→ **What you need to do**: In the records below, find the line that contains "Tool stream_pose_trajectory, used" and the line that contains "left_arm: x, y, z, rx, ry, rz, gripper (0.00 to", then retype exactly those two lines and every line between them.

→ **Data provided**:

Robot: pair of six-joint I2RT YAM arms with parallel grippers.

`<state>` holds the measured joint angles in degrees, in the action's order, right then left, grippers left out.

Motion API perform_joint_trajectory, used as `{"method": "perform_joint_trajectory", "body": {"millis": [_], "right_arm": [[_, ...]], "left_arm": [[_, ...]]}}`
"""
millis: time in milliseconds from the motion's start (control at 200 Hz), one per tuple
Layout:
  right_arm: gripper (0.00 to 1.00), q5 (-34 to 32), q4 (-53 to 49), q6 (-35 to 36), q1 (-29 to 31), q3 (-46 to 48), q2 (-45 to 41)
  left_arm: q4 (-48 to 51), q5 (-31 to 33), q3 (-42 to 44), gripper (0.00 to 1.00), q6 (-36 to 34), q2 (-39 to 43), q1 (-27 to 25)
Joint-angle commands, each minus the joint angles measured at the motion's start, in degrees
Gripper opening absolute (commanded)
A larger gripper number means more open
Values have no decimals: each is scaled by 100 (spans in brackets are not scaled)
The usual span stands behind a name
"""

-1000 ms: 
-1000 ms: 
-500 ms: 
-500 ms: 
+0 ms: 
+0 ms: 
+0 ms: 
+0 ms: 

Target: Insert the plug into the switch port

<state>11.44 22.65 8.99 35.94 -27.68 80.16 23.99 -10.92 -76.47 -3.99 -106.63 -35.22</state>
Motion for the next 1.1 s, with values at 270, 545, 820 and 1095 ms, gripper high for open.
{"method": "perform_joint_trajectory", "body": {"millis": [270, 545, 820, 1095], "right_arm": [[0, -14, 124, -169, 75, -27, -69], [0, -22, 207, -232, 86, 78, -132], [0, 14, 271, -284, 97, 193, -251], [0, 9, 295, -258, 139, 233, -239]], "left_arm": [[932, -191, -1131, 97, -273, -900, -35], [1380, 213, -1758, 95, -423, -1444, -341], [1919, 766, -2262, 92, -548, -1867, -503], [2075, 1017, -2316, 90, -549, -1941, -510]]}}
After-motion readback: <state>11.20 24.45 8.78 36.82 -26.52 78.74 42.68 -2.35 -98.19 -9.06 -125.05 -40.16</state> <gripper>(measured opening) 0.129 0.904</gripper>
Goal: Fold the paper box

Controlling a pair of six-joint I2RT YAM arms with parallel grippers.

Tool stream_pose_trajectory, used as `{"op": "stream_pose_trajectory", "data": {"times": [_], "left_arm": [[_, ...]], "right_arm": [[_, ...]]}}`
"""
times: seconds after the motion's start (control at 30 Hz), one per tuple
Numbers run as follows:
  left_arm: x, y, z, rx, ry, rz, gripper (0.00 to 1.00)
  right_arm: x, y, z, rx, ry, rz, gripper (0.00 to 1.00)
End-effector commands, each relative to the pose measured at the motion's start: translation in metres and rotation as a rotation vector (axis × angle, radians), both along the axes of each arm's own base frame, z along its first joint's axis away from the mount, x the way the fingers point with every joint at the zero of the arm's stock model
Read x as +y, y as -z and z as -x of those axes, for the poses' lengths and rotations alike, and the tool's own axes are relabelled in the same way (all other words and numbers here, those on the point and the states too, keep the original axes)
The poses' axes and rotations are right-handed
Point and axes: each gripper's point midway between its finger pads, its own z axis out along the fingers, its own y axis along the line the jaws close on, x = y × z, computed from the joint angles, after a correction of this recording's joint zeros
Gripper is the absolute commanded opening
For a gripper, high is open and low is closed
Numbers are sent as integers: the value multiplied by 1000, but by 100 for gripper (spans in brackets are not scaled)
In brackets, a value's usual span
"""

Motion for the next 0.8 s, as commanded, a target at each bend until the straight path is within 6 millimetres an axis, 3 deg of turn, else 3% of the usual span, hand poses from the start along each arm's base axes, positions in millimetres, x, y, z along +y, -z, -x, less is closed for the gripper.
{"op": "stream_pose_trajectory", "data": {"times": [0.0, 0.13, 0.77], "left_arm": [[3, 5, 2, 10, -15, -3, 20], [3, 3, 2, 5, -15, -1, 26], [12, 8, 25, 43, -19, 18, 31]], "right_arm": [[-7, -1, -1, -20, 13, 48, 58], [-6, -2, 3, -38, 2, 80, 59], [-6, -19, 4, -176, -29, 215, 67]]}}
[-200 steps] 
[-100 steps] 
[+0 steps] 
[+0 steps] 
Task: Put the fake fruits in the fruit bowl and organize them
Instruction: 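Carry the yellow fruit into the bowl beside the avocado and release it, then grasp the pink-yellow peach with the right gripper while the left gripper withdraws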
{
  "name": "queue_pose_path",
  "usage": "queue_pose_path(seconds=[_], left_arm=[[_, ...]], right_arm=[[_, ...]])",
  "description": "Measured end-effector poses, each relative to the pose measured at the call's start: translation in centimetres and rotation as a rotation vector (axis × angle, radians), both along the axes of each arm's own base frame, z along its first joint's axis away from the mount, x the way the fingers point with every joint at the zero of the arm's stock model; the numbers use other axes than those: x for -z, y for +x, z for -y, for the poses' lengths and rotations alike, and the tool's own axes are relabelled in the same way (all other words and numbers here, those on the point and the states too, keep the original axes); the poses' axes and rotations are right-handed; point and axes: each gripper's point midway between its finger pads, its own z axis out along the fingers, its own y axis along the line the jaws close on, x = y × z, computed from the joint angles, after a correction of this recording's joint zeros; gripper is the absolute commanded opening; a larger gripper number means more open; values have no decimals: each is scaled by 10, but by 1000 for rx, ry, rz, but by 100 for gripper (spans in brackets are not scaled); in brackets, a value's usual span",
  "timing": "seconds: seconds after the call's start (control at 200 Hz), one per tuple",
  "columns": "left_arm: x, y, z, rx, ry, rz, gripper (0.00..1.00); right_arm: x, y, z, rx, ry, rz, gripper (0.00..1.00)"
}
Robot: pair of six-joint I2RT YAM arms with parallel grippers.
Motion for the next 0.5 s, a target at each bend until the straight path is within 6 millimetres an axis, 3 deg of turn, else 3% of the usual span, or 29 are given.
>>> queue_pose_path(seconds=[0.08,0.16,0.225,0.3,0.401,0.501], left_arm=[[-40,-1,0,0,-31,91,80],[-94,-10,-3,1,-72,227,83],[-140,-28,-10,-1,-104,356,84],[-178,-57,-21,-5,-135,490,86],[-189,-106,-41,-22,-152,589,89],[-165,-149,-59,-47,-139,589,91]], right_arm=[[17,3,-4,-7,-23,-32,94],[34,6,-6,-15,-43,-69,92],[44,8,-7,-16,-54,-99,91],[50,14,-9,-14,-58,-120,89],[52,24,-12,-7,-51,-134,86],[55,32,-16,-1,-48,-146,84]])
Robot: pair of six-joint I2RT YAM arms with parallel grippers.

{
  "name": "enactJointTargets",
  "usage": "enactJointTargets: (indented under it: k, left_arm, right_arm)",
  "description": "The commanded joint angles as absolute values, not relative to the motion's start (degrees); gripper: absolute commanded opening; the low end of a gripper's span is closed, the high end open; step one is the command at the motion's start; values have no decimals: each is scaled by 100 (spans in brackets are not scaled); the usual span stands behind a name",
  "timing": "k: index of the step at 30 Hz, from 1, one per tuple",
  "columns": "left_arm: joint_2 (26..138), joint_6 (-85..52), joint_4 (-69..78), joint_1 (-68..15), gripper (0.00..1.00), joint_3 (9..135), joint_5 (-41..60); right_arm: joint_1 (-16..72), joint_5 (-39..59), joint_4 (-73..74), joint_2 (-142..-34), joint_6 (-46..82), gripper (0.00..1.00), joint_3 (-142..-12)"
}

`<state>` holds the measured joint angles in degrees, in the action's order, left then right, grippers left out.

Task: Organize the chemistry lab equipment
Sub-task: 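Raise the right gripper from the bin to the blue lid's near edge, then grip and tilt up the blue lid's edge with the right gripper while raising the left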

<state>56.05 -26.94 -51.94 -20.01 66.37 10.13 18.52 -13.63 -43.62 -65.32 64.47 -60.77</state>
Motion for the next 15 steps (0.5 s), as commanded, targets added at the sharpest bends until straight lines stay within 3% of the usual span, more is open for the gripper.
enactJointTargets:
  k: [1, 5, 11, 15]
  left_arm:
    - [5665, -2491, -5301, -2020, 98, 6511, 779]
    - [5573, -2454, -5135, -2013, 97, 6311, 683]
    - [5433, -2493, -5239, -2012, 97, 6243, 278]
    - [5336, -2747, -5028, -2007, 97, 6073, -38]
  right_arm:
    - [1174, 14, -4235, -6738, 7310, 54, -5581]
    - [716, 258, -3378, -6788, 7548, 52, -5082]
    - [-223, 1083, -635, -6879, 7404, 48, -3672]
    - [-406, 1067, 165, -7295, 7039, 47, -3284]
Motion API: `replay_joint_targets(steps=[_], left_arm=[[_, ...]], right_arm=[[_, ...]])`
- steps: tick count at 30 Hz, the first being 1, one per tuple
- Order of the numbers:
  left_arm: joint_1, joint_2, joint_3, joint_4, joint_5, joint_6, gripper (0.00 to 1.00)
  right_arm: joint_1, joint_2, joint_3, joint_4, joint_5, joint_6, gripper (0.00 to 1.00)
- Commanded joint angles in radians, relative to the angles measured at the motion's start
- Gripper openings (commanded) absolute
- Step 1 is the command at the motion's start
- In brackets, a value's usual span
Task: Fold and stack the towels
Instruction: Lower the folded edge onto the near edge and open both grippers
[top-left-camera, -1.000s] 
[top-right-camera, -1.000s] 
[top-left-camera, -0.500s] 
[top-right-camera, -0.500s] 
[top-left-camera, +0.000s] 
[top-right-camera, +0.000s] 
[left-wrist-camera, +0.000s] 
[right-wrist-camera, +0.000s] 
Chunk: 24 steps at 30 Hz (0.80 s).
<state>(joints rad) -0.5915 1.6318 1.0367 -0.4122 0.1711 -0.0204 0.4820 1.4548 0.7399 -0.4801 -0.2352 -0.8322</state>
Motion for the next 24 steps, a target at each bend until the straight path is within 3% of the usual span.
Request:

→ **Solution**:
Tool stream_pose_trajectory, used as `{"op": "stream_pose_trajectory", "data": {"times": [_], "left_arm": [[_, ...]], "right_arm": [[_, ...]]}}`
"""
times: seconds after the motion's start (control at 30 Hz), one per tuple
Numbers run as follows:
  left_arm: x, y, z, rx, ry, rz, gripper (0.00 to 1.00)

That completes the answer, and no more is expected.